I want to announce my public package “RegEx” for Dynamo.
Package based on the regular expression engine, which is represented by the System.Text.RegularExpressions.Regex object in .NET

Regular expressions provide a powerful, flexible, and efficient method for processing text. The extensive pattern-matching notation of regular expressions enables you to quickly parse large amounts of text to find specific character patterns; to validate text to ensure that it matches a predefined pattern (such as an email address); to extract, edit, replace, or delete text substrings; and to add the extracted strings to a collection in order to generate a report. For many applications that deal with strings or that parse large blocks of text, regular expressions are an indispensable tool.
Regular Expression Language - Quick Reference

Regular expressions are now available in Dynamo with this package.

Regular Expression Examples

Example 1: Replacing Substrings

Assume that a mailing list contains names that sometimes include a title (Mr., Mrs., Miss, or Ms.) along with a first and last name.
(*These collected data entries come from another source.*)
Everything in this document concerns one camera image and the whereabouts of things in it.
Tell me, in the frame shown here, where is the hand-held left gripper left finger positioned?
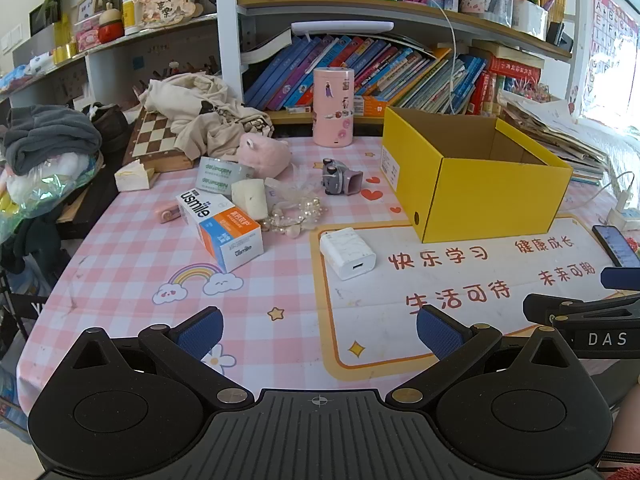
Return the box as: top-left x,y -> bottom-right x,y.
65,305 -> 256,414

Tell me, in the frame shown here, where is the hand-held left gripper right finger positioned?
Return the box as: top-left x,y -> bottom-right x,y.
385,305 -> 577,412

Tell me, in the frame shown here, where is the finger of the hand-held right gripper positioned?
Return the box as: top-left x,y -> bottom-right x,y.
600,266 -> 640,291
522,292 -> 640,330

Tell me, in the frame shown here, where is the white orange toothpaste box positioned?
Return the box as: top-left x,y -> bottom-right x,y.
175,190 -> 265,273

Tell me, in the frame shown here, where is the yellow cardboard box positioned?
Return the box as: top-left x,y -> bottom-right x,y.
381,106 -> 575,245

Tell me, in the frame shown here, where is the white foam block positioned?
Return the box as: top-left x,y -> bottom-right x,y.
231,179 -> 271,221

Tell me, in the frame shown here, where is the pearl lace headband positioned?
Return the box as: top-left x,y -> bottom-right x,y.
260,182 -> 328,238

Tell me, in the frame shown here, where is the pink plush toy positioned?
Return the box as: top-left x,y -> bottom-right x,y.
237,132 -> 293,181

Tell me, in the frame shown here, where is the person's right forearm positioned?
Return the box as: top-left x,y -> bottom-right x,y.
607,385 -> 640,453

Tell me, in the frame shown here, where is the black smartphone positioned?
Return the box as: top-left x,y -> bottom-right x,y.
591,224 -> 640,268

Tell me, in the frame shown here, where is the white orange-edged desk mat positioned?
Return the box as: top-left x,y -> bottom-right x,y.
307,215 -> 640,383

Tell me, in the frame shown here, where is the white power strip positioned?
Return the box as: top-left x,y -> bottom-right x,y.
605,187 -> 640,231

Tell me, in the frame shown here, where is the pink checked tablecloth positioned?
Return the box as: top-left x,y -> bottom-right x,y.
15,135 -> 640,416

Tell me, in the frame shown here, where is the white charger adapter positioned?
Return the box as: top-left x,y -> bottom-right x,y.
319,227 -> 377,282

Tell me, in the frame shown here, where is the small pink gadget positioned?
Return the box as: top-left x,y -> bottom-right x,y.
152,202 -> 183,225

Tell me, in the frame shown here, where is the stack of papers and books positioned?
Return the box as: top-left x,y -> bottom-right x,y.
497,87 -> 621,186

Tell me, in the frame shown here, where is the white gold paper box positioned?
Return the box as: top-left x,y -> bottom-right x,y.
114,159 -> 160,192

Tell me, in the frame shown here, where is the small grey toy car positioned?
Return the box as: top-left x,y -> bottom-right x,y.
320,157 -> 365,196

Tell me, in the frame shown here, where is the wooden chessboard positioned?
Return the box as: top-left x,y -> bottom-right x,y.
122,105 -> 196,172

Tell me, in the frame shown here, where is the iridescent plastic bag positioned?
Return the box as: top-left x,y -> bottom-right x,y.
0,152 -> 106,221

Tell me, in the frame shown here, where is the beige printed cloth bag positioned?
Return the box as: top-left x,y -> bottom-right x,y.
140,72 -> 275,158

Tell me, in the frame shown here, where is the dark brown bag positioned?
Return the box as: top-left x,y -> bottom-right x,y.
80,102 -> 133,151

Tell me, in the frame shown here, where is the orange white carton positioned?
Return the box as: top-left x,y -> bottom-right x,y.
354,95 -> 396,117

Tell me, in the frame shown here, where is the pink sticker-covered tin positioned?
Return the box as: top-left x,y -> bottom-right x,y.
312,66 -> 356,148

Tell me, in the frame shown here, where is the grey folded clothing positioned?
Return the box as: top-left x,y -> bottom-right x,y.
0,105 -> 103,176

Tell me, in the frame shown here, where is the row of children's books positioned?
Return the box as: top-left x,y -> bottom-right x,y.
244,35 -> 543,116

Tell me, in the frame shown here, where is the white storage basket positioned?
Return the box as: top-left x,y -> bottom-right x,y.
511,0 -> 550,41

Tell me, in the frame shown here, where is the white bookshelf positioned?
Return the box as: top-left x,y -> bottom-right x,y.
0,0 -> 591,126

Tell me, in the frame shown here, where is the white paperback book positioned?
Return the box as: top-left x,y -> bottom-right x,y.
240,27 -> 293,66

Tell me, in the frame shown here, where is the white bar lamp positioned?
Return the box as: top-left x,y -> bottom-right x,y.
291,20 -> 395,37

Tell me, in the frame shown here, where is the red doll figurine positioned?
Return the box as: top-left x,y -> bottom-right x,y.
97,2 -> 125,43

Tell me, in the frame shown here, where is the pink patterned box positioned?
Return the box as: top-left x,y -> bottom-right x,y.
74,15 -> 108,52

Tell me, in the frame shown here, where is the white bottle yellow label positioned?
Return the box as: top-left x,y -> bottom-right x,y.
121,0 -> 142,36

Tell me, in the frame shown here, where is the alphabet wall poster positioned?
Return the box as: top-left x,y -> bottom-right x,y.
570,0 -> 640,126

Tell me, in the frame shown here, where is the white charging cable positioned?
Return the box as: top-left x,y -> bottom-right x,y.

If you do not want to include the titles when you generate envelope labels from the list, you can use a regular expression to remove the titles, as the following example illustrates.


The regular expression pattern (Mr\.? |Mrs\.? |Miss |Ms\.? ) matches any occurrence of "Mr ", "Mr. ", "Mrs ", "Mrs. ", "Miss ", "Ms or "Ms. ". Regex.Replace node replaces the matched string with empty string; in other words, it removes it from the original string.

Example 2: Identifying Duplicated Words

Accidentally duplicating words is a common error that writers make. A regular expression can be used to identify duplicated words, as the following example shows.


The Regex.Matches method is called with regular expression options set to IgnoreCase. Therefore, the match operation is case-insensitive, and the example identifies the substring “This this” as a duplication.

Note that the input string includes the substring “this? This”. However, because of the intervening punctuation mark, it is not identified as a duplication.